Trust Wallet Opens $7M Compensation After Chrome Extension Seed-Phrase Leak
Trust Wallet has opened a formal claims and compensation process after a malicious update to its Chrome extension (v2.68) exposed wallet seed phrases and led to roughly $6–7 million in stolen funds. The breach was flagged after unauthorized outflows were reported across Bitcoin, Solana and EVM-compatible chains; blockchain investigators and on-chain analysis attributed large portions of the funds to attacker-controlled wallets and centralized exchanges. Trust Wallet patched the extension with v2.69 and says only users who ran v2.68 and logged in before the specified cutoff were affected; mobile apps and other extension versions were not impacted. Affected users can submit claims via an official Trust Wallet support form with contact details, compromised wallet addresses, suspected attacker addresses and transaction hashes; each submission will be individually verified to prevent fraud. Binance and CEO Changpeng Zhao confirmed verified losses will be reimbursed and called user funds SAFU. Trust Wallet warned of copycat scams and urged users never to share seed phrases or private keys. The incident underscores supply-chain risks for browser extensions and reinforces the need for cautious update practices and extension verification.
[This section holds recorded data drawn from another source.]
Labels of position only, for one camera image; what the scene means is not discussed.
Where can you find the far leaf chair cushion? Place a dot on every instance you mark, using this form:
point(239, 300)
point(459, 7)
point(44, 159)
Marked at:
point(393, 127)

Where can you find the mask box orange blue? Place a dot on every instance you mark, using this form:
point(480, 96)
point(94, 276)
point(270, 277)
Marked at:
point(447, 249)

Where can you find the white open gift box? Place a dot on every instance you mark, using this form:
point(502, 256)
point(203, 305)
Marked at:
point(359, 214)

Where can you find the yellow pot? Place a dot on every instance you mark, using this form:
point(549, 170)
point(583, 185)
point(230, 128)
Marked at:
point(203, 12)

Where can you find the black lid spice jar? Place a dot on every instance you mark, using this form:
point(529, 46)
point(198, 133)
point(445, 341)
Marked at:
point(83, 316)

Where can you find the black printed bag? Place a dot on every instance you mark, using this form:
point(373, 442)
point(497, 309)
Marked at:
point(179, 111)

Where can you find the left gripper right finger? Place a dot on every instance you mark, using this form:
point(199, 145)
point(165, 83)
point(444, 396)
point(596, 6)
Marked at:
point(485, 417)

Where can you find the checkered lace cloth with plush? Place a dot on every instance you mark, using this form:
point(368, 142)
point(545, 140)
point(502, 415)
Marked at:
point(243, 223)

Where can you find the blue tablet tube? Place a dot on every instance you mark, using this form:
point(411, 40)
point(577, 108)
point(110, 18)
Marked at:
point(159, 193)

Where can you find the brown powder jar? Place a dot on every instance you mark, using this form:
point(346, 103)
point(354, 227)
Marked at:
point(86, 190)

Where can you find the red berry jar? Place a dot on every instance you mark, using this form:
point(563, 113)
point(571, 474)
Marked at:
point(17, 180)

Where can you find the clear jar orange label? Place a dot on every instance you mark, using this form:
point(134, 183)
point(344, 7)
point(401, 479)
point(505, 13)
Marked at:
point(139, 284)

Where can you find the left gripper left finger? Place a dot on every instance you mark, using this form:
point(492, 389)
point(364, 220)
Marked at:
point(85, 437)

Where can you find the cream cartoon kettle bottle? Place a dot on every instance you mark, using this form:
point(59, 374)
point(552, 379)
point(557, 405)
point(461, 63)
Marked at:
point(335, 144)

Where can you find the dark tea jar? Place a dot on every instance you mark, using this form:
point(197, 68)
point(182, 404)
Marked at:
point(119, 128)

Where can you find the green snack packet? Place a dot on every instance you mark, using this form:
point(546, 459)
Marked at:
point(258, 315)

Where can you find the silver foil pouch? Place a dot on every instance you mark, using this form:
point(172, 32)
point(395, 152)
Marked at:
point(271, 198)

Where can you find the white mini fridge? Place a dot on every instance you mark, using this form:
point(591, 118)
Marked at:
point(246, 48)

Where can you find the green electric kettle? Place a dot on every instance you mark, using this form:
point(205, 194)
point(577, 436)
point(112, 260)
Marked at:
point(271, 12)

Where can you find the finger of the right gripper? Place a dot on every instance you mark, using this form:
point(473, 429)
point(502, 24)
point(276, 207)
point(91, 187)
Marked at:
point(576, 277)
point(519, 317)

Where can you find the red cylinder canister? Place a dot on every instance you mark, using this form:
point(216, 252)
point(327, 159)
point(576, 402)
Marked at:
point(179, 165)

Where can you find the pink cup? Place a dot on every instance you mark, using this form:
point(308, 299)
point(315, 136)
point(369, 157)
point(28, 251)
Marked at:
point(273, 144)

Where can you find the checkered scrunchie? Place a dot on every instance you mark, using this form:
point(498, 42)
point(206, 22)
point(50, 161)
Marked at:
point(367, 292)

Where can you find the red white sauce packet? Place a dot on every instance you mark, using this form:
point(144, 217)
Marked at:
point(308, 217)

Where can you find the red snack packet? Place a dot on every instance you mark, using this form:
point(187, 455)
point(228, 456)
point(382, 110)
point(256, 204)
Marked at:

Primary keywords: Trust Wallet, Chrome extension exploit, seed phrase leak, compensation; semantic keywords: Binance reimbursement, wallet security, browser extension hack, seed phrase theft, crypto losses.
Bearish
This exploit and the resulting $6–7M theft are likely to exert short-term downward pressure on the affected assets’ prices, particularly tokens tied to compromised wallets (BTC, SOL and EVM-chain tokens) because compromised private keys can trigger large, rapid sell-offs. Market sentiment around Trust Wallet and browser-extension security may worsen risk perception for non-custodial wallets, increasing sell-side activity by cautious traders. Binance’s reimbursement pledge reduces systemic contagion risk and should limit medium-term damage, but trust erosion and heightened security scrutiny may keep volatility elevated. In the longer term, the price impact should be muted for major assets: reimbursements and on-chain tracing reduce realized losses, and historical precedence shows markets often recover once funds are frozen-traced or covered. For traders: expect short-term heightened volatility for affected chains, potential liquidation events from attacker activity, and opportunities to trade around news-driven moves — but factor in elevated execution and counterparty risk until claims are settled and attacker funds are contained.